EXERCISE GOAL ▸ Whenever a line below includes the string "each", show it.

SOURCE DATA ▸
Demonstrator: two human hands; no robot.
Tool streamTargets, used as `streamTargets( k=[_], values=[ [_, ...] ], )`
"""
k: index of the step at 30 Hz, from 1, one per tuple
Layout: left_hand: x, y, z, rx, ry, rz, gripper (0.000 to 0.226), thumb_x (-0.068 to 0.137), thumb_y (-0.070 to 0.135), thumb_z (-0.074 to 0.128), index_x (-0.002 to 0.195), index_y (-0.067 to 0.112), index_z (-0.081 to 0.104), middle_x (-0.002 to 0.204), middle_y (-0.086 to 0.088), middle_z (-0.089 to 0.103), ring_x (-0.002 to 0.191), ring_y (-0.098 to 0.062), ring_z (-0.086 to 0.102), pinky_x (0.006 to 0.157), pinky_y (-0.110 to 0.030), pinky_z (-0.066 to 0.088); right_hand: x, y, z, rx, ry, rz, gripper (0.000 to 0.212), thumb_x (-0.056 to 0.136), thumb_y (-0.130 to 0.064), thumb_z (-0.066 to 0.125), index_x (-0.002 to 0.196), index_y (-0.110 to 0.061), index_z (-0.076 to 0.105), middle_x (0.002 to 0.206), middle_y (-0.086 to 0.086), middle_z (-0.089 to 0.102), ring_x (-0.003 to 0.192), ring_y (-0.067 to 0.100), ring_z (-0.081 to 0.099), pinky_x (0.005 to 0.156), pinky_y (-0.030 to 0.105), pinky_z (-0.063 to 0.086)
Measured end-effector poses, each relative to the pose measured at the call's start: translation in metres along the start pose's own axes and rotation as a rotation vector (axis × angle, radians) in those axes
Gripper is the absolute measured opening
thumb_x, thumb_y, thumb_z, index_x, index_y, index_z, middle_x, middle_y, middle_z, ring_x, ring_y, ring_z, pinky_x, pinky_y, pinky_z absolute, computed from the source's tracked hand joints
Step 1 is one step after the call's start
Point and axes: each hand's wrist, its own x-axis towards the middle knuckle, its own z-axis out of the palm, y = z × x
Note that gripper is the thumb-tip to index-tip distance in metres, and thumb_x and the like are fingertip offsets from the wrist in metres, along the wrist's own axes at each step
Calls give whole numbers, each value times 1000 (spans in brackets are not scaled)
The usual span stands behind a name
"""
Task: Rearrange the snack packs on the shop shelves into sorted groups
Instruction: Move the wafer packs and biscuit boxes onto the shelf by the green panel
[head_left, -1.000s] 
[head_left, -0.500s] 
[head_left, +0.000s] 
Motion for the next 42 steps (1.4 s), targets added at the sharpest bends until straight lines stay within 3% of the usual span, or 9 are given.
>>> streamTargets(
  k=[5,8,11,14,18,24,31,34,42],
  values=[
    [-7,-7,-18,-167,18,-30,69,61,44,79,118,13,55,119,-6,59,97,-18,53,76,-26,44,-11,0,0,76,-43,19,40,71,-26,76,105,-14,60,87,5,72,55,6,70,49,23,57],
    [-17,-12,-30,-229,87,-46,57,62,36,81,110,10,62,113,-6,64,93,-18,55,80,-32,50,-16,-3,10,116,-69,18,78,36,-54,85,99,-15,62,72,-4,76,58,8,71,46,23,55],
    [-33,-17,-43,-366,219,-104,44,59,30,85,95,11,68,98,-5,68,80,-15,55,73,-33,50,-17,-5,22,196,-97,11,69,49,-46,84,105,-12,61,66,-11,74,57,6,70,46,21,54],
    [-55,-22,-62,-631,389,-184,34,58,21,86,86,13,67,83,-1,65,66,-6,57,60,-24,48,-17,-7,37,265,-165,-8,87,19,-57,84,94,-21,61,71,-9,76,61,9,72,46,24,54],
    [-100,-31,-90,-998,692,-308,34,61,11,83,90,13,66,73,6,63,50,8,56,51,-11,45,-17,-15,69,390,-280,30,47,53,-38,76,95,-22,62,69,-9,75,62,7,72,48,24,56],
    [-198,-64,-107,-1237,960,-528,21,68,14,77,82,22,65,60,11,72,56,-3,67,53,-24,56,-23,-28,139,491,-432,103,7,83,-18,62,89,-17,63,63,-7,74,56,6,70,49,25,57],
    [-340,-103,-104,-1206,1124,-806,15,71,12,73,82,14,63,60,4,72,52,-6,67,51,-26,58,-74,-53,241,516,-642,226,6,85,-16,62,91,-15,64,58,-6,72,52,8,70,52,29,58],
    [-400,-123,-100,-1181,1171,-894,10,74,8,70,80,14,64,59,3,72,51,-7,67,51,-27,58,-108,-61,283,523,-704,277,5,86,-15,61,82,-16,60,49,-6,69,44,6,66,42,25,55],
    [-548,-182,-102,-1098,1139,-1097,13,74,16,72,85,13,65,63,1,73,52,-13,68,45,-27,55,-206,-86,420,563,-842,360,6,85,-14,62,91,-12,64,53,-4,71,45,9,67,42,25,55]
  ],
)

EXERCISE SOLUTION ▸
Measured end-effector poses, each relative to the pose measured at the call's start: translation in metres along the start pose's own axes and rotation as a rotation vector (axis × angle, radians) in those axes
Point and axes: each hand's wrist, its own x-axis towards the middle knuckle, its own z-axis out of the palm, y = z × x
Note that gripper is the thumb-tip to index-tip distance in metres, and thumb_x and the like are fingertip offsets from the wrist in metres, along the wrist's own axes at each step
Calls give whole numbers, each value times 1000 (spans in brackets are not scaled)

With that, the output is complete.